Identify every line in the records below that contains the word "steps", and copy each of those lines.

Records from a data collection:
┏━━

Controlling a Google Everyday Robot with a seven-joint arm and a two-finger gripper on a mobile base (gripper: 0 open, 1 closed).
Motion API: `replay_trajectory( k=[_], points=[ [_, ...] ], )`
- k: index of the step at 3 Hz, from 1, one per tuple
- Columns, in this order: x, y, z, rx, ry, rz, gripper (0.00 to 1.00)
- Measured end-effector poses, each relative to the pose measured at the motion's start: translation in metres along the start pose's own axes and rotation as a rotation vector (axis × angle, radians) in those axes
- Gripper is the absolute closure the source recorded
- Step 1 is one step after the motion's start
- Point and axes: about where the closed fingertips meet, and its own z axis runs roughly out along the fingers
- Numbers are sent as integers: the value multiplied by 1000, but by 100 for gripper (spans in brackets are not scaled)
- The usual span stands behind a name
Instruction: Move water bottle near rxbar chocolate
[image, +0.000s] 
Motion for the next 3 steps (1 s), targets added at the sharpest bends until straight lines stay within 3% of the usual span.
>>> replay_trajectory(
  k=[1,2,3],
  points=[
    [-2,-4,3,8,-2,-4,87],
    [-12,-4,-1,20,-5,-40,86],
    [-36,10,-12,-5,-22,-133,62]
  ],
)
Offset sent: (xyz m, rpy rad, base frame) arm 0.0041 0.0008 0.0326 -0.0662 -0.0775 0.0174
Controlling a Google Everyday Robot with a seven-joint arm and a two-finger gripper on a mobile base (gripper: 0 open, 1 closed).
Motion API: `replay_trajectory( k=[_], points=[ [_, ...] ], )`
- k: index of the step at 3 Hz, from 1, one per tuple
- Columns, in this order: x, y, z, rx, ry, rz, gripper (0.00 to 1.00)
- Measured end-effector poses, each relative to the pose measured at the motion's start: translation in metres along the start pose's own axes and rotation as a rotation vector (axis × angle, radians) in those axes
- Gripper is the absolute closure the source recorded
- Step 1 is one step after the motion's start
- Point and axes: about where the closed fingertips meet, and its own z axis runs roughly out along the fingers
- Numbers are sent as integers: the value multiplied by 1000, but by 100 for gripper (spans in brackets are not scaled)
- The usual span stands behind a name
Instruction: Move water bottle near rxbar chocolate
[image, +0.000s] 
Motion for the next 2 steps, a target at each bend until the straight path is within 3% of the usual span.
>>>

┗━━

**TASK OUTPUT:**
Motion for the next 3 steps (1 s), targets added at the sharpest bends until straight lines stay within 3% of the usual span.
Motion for the next 2 steps, a target at each bend until the straight path is within 3% of the usual span.

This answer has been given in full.